▸ **About this task**
Filter the entries that follow, copying every line in which the word "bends" appears.

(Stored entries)
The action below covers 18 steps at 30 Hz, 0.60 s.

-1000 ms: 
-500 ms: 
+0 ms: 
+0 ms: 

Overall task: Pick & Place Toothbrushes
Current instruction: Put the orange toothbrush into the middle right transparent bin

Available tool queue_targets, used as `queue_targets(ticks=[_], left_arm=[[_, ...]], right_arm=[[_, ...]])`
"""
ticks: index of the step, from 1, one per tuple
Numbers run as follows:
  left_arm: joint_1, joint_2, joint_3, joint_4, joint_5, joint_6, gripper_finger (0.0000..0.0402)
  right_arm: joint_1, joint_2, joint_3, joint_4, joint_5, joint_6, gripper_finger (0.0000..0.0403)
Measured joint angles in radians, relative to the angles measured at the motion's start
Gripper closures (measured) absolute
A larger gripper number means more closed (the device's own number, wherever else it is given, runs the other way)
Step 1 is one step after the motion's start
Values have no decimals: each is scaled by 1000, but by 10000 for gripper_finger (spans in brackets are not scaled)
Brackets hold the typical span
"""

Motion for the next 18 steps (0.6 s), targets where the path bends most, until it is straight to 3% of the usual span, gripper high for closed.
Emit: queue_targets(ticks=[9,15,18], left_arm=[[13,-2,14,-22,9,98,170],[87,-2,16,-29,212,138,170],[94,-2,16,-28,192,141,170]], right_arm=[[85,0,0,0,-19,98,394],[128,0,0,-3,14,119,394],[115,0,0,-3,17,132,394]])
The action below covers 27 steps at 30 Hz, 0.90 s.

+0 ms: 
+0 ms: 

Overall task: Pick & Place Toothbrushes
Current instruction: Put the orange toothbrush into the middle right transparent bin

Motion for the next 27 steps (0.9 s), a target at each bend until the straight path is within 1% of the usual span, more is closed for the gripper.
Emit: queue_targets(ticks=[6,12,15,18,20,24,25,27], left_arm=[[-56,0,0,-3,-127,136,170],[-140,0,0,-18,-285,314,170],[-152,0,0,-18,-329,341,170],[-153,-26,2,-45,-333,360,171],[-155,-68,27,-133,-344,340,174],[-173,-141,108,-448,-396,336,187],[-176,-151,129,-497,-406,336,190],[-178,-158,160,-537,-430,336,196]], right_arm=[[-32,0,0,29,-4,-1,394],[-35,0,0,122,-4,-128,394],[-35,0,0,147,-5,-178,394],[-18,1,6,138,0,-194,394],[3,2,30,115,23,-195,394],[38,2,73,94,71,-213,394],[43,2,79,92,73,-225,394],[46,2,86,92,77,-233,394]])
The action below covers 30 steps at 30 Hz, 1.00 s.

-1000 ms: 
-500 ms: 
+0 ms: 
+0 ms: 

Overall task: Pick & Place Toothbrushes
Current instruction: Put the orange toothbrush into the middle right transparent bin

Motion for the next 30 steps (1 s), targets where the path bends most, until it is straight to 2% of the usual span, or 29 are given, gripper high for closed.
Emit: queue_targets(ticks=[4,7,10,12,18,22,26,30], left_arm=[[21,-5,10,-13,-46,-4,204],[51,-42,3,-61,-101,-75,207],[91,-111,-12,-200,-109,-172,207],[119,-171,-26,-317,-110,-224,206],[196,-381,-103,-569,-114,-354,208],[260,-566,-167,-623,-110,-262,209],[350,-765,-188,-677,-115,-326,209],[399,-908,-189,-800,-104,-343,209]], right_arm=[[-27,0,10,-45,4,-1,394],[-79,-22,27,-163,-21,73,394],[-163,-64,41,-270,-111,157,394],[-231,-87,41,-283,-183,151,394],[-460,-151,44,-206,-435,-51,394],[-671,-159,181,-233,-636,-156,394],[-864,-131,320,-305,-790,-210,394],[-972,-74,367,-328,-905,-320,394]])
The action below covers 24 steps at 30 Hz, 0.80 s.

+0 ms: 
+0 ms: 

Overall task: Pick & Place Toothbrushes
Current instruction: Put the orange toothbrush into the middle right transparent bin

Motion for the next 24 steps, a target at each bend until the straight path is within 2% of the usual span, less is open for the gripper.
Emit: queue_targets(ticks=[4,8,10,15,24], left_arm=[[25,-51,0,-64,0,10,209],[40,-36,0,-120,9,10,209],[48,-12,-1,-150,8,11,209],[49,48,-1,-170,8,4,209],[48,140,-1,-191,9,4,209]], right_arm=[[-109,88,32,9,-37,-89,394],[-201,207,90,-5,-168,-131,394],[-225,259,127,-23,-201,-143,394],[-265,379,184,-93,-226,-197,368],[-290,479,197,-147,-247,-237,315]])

▸ **Answer to the problem**
Motion for the next 18 steps (0.6 s), targets where the path bends most, until it is straight to 3% of the usual span, gripper high for closed.
Motion for the next 30 steps (1 s), targets where the path bends most, until it is straight to 2% of the usual span, or 29 are given, gripper high for closed.

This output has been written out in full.